* Task requirements *
Please reproduce the data in full, exactly as it stands.

* Input data *
**********

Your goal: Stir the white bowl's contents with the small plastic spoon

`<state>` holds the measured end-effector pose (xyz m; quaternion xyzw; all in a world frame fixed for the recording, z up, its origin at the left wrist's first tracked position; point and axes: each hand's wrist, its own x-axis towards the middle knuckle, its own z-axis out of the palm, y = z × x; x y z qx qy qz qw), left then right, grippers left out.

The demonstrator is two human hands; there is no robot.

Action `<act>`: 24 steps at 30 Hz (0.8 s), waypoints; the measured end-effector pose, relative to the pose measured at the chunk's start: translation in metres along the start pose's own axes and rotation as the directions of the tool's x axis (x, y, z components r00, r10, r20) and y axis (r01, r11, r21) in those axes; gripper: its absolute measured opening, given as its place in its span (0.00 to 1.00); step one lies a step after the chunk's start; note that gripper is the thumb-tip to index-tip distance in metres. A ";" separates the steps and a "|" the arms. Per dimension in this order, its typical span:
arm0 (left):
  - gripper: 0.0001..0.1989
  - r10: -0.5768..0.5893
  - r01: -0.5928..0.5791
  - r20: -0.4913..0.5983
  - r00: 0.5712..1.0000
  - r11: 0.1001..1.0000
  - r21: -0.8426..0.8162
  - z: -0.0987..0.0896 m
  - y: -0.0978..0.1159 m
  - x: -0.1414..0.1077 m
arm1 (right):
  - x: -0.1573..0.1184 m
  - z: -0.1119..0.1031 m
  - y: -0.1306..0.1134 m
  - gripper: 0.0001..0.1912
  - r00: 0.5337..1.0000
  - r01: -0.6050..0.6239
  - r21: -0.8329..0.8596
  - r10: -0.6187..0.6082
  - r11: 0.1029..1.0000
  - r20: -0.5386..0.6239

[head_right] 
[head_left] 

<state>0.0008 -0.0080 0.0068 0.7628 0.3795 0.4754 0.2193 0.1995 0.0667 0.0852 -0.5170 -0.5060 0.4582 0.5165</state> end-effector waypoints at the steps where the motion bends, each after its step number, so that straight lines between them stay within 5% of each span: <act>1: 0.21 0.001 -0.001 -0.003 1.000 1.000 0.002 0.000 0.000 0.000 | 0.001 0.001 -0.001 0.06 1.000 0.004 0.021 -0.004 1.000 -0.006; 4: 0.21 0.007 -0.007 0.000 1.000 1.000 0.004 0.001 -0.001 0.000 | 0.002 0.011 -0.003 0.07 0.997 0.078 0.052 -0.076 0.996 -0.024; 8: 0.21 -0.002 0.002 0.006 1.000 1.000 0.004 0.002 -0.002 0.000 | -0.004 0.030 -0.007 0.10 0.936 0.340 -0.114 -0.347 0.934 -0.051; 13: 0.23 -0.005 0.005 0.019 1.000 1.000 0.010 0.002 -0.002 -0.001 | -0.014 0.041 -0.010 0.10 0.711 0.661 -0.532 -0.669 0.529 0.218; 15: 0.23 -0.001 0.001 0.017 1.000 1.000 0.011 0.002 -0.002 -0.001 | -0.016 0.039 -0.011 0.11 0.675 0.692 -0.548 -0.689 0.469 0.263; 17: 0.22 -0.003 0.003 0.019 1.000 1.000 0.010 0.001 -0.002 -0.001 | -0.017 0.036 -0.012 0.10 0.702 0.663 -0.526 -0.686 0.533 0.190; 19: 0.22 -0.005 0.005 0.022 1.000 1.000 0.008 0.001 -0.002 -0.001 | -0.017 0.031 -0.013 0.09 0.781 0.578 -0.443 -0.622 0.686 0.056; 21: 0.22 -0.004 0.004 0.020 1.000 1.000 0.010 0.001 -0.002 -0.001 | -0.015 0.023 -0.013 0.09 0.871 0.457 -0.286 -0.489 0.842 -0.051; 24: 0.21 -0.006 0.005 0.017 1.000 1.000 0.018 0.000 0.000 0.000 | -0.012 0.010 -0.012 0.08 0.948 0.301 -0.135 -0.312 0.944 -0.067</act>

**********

* Answer below *
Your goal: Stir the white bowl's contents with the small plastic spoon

`<state>` holds the measured end-effector pose (xyz m; quaternion xyzw; all in a world frame fixed for the recording, z up, its origin at the left wrist's first tracked position; point and axes: each hand's wrist, its own x-axis towards the middle knuckle, its own z-axis out of the palm, y = z × x; x y z qx qy qz qw), left then right, grippers left out.

The demonstrator is two human hands; there is no robot.

Action `<act>`: 24 steps at 30 Hz (0.8 s), waypoints; the measured end-effector pose, relative to the pose measured at the chunk's start: translation in metres along the start pose's own axes and rotation as the directions of the tool's x axis (x, y, z components r00, r10, r20) and y axis (r01, r11, r21) in those axes; gripper: its absolute measured opening, given as its place in its span (0.00 to 1.00); step one lies a step after the chunk's start; note that gripper is the thumb-tip to index-tip distance in metres. A ";" separates the steps and a "|" the arms. Per dimension in this order, its typical span:
arm0 (left):
  - gripper: 0.0001..0.1989
  - r10: -0.5768..0.5893
  - r01: -0.5928..0.5791
  - r20: -0.4913..0.5983
  - r00: 0.5712..1.0000
  - r11: 0.1001..1.0000
  - r21: -0.8426..0.8162
  - z: -0.0987..0.0896 m
  - y: -0.0978..0.1159 m
  - x: -0.1414..0.1077 m
arm1 (right):
  - x: -0.1573..0.1184 m
  - z: -0.1119..0.1031 m
  - y: -0.1306..0.1134 m
  - gripper: 0.0001..0.1912
  - r00: 0.5337..1.0000
  - r01: -0.6050..0.6239
  - r21: -0.8329..0.8596
  - r10: -0.6187..0.6082
  - r11: 0.1029..1.0000
  - r20: -0.5386..0.6239

[head_right] 
[head_left] 

<state>0.0008 -0.0080 0.0068 0.7628 0.3795 0.4754 0.2193 0.1995 0.0667 0.0852 -0.5170 -0.5060 0.4582 0.5165</state> end-effector waypoints at the steps where the motion bends, each after its step number, so that straight lines between them stay within 5% of each span: <act>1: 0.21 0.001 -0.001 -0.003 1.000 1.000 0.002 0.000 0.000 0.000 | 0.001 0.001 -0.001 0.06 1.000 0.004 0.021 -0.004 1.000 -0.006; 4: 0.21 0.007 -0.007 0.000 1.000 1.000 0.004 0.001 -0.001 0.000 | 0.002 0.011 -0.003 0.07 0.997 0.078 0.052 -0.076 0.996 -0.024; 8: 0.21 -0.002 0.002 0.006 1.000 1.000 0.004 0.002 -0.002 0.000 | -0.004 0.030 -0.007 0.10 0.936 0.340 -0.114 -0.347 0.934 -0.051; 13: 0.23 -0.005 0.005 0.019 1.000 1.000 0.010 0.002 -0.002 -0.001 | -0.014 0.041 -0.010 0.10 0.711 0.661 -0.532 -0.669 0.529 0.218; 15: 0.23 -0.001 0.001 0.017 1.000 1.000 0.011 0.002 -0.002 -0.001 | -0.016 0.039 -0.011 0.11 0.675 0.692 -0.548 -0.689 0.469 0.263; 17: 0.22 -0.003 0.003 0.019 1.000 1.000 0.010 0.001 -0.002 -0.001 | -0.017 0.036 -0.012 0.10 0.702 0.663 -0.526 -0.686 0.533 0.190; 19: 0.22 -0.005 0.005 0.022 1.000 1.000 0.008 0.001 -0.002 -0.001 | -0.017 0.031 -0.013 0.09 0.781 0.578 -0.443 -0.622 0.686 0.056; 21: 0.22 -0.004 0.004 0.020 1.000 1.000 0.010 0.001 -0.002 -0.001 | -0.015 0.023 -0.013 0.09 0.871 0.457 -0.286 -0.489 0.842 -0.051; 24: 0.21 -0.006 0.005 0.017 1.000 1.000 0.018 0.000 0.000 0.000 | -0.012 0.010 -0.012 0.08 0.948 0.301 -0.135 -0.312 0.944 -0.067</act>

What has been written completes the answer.